Produce a faithful copy of the data, one that leaves out the pictures.
[Start of section]
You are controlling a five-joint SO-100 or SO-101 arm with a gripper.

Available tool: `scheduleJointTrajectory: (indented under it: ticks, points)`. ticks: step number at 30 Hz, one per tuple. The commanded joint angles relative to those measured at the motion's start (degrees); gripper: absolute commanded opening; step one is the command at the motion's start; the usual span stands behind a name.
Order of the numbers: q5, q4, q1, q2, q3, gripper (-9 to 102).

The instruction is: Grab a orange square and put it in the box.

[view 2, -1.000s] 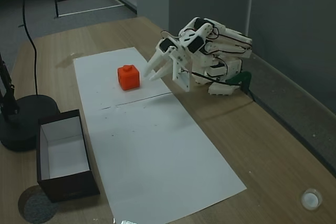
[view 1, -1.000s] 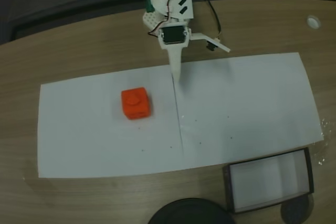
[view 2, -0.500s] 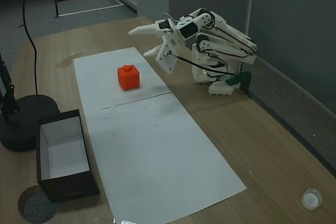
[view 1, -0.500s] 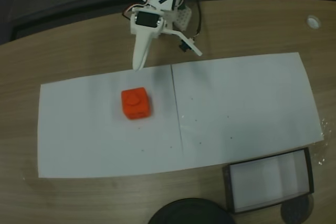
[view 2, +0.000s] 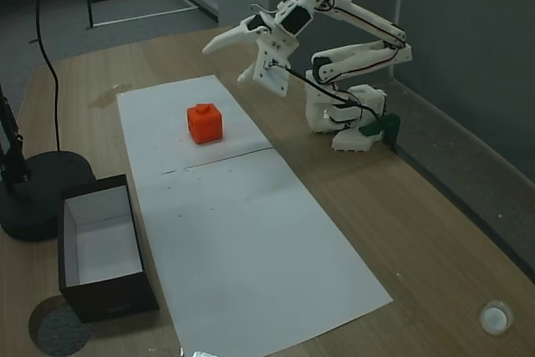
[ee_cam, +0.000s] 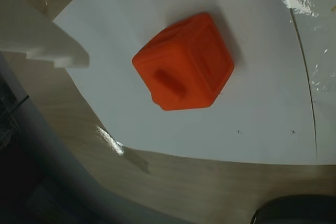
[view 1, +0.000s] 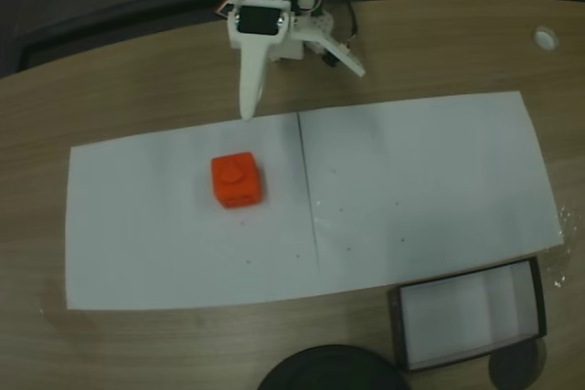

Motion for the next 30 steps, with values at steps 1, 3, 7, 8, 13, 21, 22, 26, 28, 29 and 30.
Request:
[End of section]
_WRITTEN RESPONSE_
You are controlling a five-joint SO-100 or SO-101 arm with a gripper.

Available tool: `scheduleJointTrajectory: (indented under it: ticks, points)`. ticks: step number at 30 Hz, one per tuple. The commanded joint angles relative to those measured at the motion's start (degrees); gripper: absolute commanded opening; step one is the command at the motion's start; the usual span stands behind a name.
Order of the numbers: q5, q4, q1, q2, q3, gripper (-9 to 102).

The instruction is: Grab a orange square and put it in the box.

[view 2, -1.000s] 
[view 1, -1.000s] 
[view 2, -0.500s] 
[view 1, -0.500s] 
[view 2, +0.000s] 
[ee_cam, +0.000s] 
[view 1, +0.000s] 

Motion for the next 30 steps, with values at steps 1, 3, 7, 8, 13, 21, 22, 26, 28, 29 and 30.
Request:

That completes the answer to the exercise.